Чудесное спасение

                Моему деду, Гайнанову Насибулле Шарафулловичу,
                связисту 8-й гв.с.д.,
                чьи рассказы о войне передаются из в уста,
                от поколения к поколению,
                посвящается

В тот день всё было как всегда. Пасмурно, дождь иногда начинает моросить, солдаты съёжились, головы в воротники шинелей затянули, после завтрака сидят на дне окопа, курят, вшей гоняют.

Дивизия месяц в обороне, в ротах по 20-30 солдат, пополнения нет и никто нас не меняет, в тыл выводить на переформирование не спешит, словно забыли про нас. Я сижу в землянке командира роты рядом с телефоном, связи нет, на ремонт линии должны выходить полковые связисты, вот я и жду когда они ее восстановят и мне позвонят проверить. Ротный сперва со мной сидел, потом пошёл по взводам с проверкой. То ли посты проверял, то ли еще что. Мне перед уходом сказал, мол, сиди тут, никуда не уходи, как связь появится мне доложишь!

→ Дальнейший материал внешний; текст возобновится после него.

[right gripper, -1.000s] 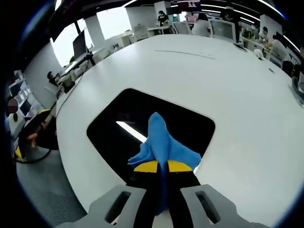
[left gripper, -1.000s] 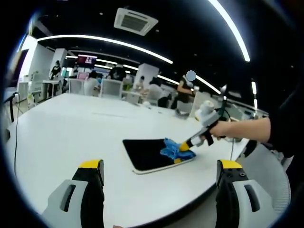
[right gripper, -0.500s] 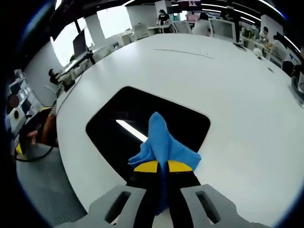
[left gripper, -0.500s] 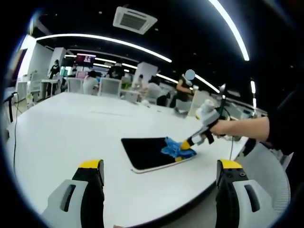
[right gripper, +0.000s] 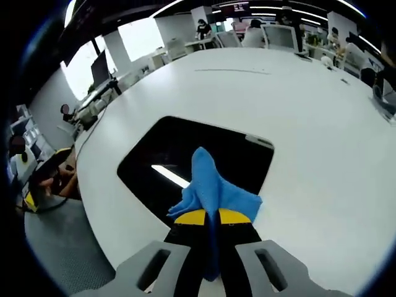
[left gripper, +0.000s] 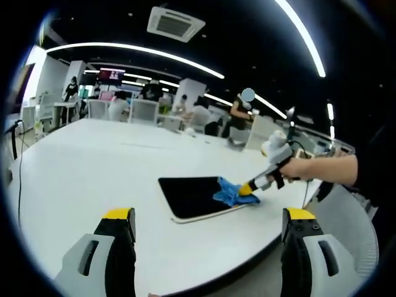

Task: Wipe the mirror surface with the cleaning cloth until all visible marks leave the cleaned area.

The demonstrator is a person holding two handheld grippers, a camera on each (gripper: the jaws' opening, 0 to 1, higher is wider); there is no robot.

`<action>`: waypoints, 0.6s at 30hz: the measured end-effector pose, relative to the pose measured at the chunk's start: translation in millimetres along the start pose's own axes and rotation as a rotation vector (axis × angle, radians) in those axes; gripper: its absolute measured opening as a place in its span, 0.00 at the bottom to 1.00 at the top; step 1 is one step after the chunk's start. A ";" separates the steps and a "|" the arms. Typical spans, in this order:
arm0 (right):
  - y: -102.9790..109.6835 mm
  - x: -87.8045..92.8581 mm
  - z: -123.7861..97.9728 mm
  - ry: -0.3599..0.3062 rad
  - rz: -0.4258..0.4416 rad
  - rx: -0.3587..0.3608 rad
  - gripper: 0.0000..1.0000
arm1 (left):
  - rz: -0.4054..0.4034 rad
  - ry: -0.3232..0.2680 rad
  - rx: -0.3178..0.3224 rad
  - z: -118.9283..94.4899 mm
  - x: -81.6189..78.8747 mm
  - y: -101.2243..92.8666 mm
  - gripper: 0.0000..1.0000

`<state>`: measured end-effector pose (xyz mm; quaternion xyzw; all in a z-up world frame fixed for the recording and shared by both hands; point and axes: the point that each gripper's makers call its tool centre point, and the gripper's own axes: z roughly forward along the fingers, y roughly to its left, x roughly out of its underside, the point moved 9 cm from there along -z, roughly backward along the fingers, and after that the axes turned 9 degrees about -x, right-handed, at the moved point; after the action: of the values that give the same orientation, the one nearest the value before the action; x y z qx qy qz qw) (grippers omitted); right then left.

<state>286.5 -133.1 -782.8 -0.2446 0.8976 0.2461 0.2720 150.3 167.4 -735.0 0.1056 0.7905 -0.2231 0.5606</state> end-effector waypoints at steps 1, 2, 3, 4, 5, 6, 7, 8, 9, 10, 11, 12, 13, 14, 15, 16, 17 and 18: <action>1.1 0.2 -0.1 0.002 -0.001 0.000 0.00 | 0.002 0.002 0.004 0.2 -0.1 -0.7 0.99; -0.1 -0.4 0.0 0.005 -0.004 -0.001 0.00 | 0.003 0.004 0.006 0.2 -0.1 -0.9 0.99; 0.0 -0.2 -0.1 0.005 -0.008 0.000 0.00 | 0.003 0.002 0.003 0.1 0.1 -0.8 0.99; -0.5 -0.2 0.0 0.005 -0.008 0.000 0.00 | 0.002 -0.002 -0.001 -0.3 0.0 -0.6 0.99; -0.4 0.0 -0.1 0.005 -0.005 -0.001 0.00 | 0.000 -0.006 -0.007 -0.7 -0.1 -0.2 0.99; 0.2 0.8 -0.4 0.003 -0.004 0.000 0.00 | 0.003 -0.022 -0.029 -1.3 -1.1 1.4 0.99; 1.4 2.0 -0.8 0.000 -0.004 0.000 0.00 | 0.003 -0.038 -0.036 -1.4 -2.3 2.0 0.99; 1.8 3.0 -1.0 -0.003 -0.001 -0.001 0.00 | 0.000 -0.043 -0.035 -1.5 -2.5 2.1 0.99; 2.4 4.1 -1.2 -0.007 -0.001 -0.002 0.00 | 0.000 -0.041 -0.035 -1.5 -2.3 2.1 0.99; 3.2 5.5 -1.7 -0.014 0.000 -0.003 0.00 | 0.002 -0.035 -0.034 -1.3 -2.0 1.8 0.99; 3.3 5.6 -1.7 -0.018 0.004 -0.003 0.00 | 0.004 -0.033 -0.031 -1.0 -1.8 1.6 0.99; 2.2 5.6 -0.8 -0.024 0.007 0.003 0.00 | 0.003 -0.034 -0.026 -0.8 -1.9 1.3 0.99; 2.7 5.6 -0.4 -0.025 0.006 0.007 0.00 | 0.003 -0.035 -0.022 -0.5 -2.0 1.0 0.99; 4.8 6.6 -0.4 -0.026 0.004 0.013 0.00 | 0.004 -0.032 -0.015 -0.1 -2.0 0.4 0.99; 5.7 6.9 0.0 -0.028 -0.006 0.018 0.00 | 0.005 -0.029 -0.011 0.2 -1.8 0.0 0.99; 7.3 7.3 1.3 -0.036 -0.018 0.010 0.00 | 0.005 -0.026 -0.005 0.6 -1.6 -0.6 0.99; 7.9 7.5 2.1 -0.041 -0.024 0.010 0.00 | 0.004 -0.024 -0.004 0.7 -1.5 -0.8 0.99; 8.2 7.5 3.2 -0.045 -0.032 0.009 0.00 | 0.004 -0.024 -0.004 0.7 -1.4 -0.8 0.99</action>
<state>277.5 -127.3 -787.2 -0.2519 0.8884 0.2430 0.2971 151.1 166.5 -733.7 0.1036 0.7839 -0.2216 0.5706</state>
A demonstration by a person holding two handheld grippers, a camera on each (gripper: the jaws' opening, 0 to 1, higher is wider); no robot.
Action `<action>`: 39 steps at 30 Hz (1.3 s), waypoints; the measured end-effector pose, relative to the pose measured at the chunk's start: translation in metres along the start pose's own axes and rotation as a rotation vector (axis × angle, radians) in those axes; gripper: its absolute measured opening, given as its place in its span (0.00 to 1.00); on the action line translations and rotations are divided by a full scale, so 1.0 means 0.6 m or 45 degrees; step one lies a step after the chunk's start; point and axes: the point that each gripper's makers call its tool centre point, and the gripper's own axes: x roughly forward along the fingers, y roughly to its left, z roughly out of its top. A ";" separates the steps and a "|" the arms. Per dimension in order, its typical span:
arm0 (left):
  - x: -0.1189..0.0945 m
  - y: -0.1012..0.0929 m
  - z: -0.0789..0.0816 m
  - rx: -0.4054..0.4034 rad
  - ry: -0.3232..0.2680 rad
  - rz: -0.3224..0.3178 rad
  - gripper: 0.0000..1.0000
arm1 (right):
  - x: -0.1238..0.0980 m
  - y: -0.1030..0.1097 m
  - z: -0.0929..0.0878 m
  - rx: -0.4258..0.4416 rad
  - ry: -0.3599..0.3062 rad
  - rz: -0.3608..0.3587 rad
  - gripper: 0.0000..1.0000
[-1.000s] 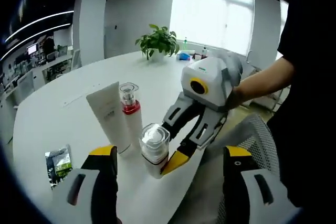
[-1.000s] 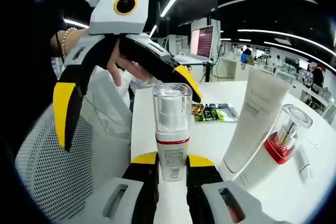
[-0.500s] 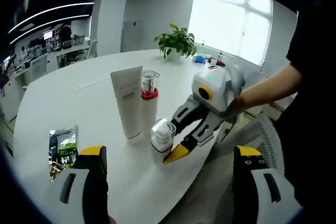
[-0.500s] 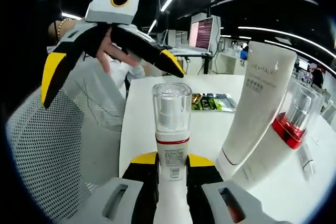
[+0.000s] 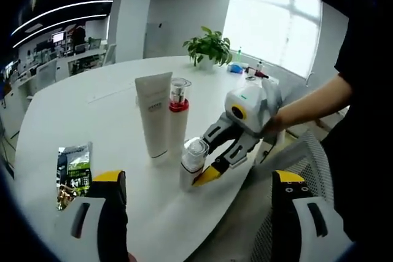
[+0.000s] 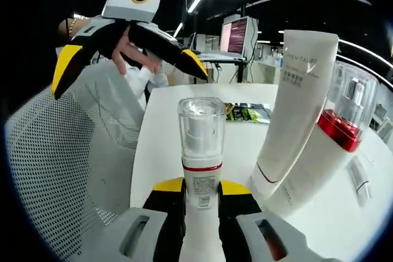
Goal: Arrange the skincare products in the storage area until every visible bottle or jar stands upright without overlapping.
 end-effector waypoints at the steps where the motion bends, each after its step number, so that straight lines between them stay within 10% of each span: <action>1: 0.001 -0.001 0.000 -0.001 0.000 -0.001 0.91 | 0.001 -0.001 0.000 -0.009 0.006 0.004 0.10; 23: 0.002 0.001 -0.003 -0.002 0.020 0.003 0.89 | 0.009 -0.055 -0.012 -0.204 0.178 0.033 0.12; 30: 0.004 -0.001 -0.005 0.001 0.028 -0.003 0.88 | 0.000 -0.051 -0.053 -0.073 0.233 -0.013 0.19; 39: 0.007 0.000 -0.005 0.000 0.033 -0.003 0.88 | -0.009 -0.022 -0.077 0.442 0.331 -0.283 0.09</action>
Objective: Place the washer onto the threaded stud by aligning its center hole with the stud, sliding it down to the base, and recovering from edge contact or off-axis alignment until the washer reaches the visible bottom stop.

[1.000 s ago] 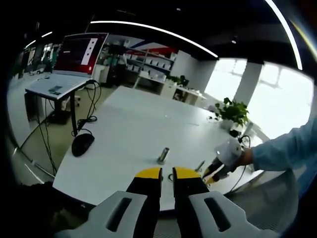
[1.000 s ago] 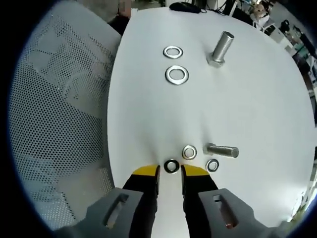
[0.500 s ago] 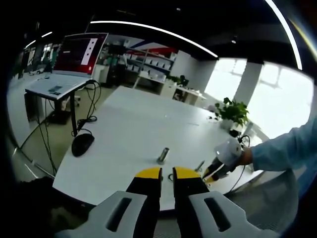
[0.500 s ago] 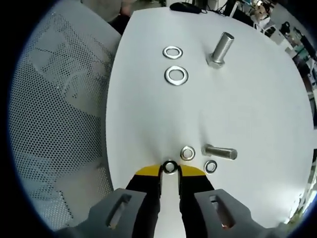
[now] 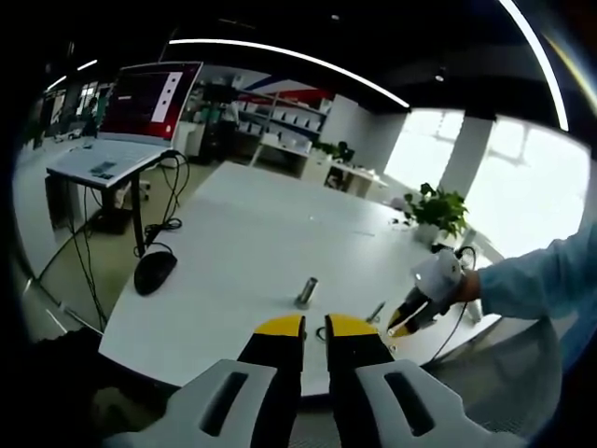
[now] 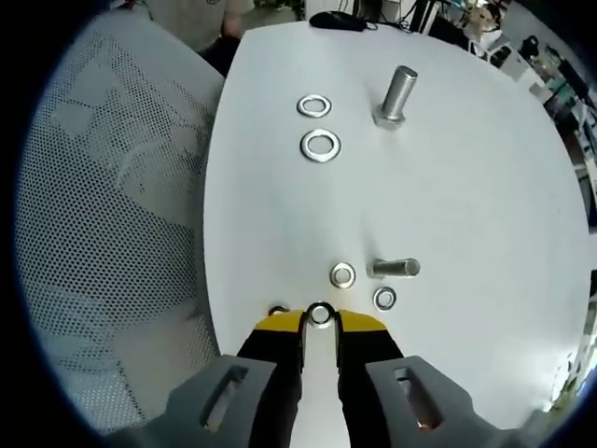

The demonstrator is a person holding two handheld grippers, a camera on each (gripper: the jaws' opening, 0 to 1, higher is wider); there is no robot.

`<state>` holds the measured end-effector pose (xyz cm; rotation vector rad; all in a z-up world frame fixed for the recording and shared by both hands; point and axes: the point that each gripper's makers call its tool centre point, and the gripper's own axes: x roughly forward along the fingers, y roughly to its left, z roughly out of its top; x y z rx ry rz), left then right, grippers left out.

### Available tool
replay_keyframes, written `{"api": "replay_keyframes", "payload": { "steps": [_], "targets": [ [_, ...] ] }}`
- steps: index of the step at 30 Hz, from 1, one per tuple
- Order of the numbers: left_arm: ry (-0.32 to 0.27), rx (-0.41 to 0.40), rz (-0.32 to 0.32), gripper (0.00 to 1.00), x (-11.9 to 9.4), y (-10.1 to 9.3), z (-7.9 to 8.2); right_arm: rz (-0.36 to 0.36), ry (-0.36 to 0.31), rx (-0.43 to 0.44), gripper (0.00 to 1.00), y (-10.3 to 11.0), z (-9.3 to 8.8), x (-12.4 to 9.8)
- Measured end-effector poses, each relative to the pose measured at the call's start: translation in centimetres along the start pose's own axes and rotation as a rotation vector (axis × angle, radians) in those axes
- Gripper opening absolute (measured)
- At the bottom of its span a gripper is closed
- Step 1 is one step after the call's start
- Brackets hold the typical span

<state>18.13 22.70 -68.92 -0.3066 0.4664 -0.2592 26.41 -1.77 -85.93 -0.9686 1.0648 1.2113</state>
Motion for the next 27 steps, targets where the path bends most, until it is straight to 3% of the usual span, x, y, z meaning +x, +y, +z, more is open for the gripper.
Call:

Мало у нас осталось солдат, это меня в заблуждение и ввело. Если была бы хотя бы половина состава я бы впросак не попал. Солдат всегда слышно. Один идёт по траншее котелком звенит, второй говорит что-то, третий лопатой стрелковую ячейку правит, землю скребёт, жизнь не прекращается ни на минуту. Да и немца обычно слышно. Особенно ночью, они ракеты пускают каждые несколько минут и из пулемёта постреливают трассирующими. Если так – то всё в порядке, немец на месте и уходить никуда не собирается, ни вперёд, ни назад, можно спокойно заниматься своими делами. А вот если он затих – жди неприятностей. Или отошёл или наоборот к нам пополз.

Итак, мало солдат – мало шума. После еды к тому же солдаты обычно затихают, если никто их не тревожит, кто не на посту, те спят. Я тоже немного задремал. В землянке тихо, ветер играет плащ-палаткой на входе, она шуршит, как будто что-то рассказывает на своём языке, то ли жить учит, то ли на неё жалуется. Очнулся – тихо кругом. Подозрительно тихо. Ну то есть как будто никого нет, я тут один остался. Ну, нет, думаю, не может быть такого. Не могли меня одного оставить, просто спят все, и часовые утомились глядя в одну точку, молчат. Поднял трубку, ручку покрутил – нет связи. Выйти что ли оглядеться? И вдруг слышу шаги. Ну, слава Богу! Показалось. Все на местах. Но что-то внутри кольнуло меня, заставило встать на ноги, взять в руки автомат и встать сбоку от входа в блиндаж. Шаги всё ближе: шарк, шарк, шарк, и вот материя отодвигается и в проходе появляется немецкая каска! Длинный фриц попался, я тоже немаленький, а этот еще выше, ему пришлось сильно нагнуться, чтоб залезть в нашу берлогу, к тому же со света он в ней ничего не видел.

Ударил я его прикладом по этой самой каске, он упал, я выскочил наружу и бежать в тыл к своим! Бегу, а спиной уже выстрелов жду. Сейчас они меня увидят и начнут палить. Хорошо, если пулемёта у них под боком не окажется. А если нет, то конец мне. Тут ровное поле метров 150, потом подлесок еще метров 100 и только потом лес. Давно я так быстро не бегал! Как в детстве от разъяренного быка! Дыхание спёрло, в лёгких свистит, аж больно, в глазах скачет! Но пронесло, немцы только-только занимали наши позиции, не успели еще толком их освоить, мало их пока еще было, не все подошли, да и не ожидали они такого. Несколько выстрелов из карабинов, когда я уже в подлеске был, наполовину им скрытый.

Через полчаса ли час догоняю своих на дороге. Ротный увидел меня и удивился: «Гайнанов, ты жив что ли? А мы уж думали тебя немцы пристрелили или в плен взяли!» Забыл он меня в своей землянке. Пришёл внезапно приказ со связным из полка срочно сменить позиции, отойти в тыл, вот в суете про меня все и забыли. И то, что я спасся – чудо. Ангелы уберегли. Вовремя подтолкнули в бок, мол, бережёного Бог бережёт!